WORK REQUEST -
Write out again, exactly, the lines below starting at the one with "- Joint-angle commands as" and ending at the one with "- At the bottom".
☆ ☆ ☆ ☆
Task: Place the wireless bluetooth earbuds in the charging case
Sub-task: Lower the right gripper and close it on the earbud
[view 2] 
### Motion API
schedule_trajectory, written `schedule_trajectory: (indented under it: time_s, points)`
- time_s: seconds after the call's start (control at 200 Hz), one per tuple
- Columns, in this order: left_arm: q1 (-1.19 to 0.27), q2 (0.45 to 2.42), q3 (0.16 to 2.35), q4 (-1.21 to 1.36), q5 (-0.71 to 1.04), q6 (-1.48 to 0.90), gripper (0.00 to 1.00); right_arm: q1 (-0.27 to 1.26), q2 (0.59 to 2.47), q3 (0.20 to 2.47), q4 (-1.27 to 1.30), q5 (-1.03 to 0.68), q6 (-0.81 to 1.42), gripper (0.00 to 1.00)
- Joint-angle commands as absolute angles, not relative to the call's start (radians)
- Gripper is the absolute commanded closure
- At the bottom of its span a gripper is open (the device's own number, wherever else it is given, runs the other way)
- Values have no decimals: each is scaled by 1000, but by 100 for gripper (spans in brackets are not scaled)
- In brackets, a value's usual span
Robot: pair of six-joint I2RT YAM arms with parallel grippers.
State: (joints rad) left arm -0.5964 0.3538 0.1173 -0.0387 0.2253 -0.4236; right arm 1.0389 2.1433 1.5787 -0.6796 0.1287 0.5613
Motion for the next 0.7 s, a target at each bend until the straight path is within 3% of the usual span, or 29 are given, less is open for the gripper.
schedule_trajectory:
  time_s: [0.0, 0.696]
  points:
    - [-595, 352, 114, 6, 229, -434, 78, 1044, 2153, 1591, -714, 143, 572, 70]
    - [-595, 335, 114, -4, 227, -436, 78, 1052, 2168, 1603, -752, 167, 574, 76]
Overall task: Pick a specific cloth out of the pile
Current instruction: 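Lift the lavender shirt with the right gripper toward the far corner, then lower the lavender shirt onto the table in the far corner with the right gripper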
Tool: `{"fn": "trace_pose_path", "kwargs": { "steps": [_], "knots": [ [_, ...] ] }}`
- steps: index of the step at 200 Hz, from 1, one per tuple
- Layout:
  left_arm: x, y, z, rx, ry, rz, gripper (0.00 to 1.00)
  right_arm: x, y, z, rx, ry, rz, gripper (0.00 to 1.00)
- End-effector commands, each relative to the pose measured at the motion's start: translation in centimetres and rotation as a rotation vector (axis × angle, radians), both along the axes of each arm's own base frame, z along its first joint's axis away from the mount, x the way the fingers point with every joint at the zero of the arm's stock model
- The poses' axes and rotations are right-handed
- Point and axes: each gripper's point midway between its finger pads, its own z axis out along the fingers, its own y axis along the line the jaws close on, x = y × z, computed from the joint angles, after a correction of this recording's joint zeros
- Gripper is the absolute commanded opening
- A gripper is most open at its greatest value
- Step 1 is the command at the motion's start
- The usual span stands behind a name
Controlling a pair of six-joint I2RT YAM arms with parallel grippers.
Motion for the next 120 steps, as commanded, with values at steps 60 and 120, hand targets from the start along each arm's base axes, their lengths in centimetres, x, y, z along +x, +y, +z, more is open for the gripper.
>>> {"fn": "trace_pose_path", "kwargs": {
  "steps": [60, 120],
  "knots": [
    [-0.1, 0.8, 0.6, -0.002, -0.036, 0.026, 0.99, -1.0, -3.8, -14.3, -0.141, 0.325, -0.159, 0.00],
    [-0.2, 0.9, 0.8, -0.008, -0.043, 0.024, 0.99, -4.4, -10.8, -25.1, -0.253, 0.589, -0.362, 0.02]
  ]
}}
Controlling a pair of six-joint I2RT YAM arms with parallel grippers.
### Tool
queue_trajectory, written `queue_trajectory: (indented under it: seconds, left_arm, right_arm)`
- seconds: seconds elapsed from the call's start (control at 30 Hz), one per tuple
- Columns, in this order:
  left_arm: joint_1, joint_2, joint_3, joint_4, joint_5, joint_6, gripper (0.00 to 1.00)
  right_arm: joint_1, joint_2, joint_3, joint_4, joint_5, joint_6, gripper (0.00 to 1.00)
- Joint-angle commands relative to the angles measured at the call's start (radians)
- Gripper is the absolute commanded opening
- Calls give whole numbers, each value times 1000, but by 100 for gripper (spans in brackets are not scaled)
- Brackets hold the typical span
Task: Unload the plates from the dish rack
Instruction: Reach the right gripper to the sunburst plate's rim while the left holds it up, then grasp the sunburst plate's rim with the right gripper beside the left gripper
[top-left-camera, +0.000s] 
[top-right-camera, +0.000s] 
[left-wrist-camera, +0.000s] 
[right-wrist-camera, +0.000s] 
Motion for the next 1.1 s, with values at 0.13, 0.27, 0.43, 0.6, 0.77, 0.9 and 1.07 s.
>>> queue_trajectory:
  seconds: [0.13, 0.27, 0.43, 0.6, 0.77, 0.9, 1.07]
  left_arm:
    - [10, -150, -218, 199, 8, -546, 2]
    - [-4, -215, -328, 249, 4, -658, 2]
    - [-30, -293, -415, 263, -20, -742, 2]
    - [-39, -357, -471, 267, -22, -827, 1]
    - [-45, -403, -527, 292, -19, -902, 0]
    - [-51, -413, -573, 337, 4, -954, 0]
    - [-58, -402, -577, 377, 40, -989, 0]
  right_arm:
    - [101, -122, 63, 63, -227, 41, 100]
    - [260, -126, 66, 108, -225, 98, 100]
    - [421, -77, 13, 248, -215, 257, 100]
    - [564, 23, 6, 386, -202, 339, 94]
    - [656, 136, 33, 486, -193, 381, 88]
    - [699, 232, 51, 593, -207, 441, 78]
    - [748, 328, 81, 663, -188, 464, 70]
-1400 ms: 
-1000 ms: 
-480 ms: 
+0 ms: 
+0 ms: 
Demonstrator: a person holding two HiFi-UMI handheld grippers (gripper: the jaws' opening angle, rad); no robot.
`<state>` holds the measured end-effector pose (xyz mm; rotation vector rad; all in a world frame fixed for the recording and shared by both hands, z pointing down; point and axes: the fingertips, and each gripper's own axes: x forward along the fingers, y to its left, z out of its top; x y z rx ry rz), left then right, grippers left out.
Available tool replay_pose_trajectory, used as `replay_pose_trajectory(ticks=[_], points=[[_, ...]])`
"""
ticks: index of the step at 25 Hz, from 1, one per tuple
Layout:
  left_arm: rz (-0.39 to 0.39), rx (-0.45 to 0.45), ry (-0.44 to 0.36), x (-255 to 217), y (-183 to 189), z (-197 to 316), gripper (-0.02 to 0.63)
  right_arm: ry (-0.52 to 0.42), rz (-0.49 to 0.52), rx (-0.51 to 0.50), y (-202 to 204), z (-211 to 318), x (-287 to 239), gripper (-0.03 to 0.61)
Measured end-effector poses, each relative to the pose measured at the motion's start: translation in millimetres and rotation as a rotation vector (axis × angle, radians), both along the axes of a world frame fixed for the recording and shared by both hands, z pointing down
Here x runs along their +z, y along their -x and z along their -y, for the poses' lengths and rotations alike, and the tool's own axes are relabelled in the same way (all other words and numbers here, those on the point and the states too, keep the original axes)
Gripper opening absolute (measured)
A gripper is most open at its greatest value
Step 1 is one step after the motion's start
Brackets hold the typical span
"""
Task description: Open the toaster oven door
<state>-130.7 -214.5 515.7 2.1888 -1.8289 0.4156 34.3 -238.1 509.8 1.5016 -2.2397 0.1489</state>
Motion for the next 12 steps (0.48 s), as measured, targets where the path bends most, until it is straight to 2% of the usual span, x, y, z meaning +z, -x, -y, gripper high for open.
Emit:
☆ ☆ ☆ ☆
TASK OUTPUT -
- Joint-angle commands as absolute angles, not relative to the call's start (radians)
- Gripper is the absolute commanded closure
- At the bottom of its span a gripper is open (the device's own number, wherever else it is given, runs the other way)

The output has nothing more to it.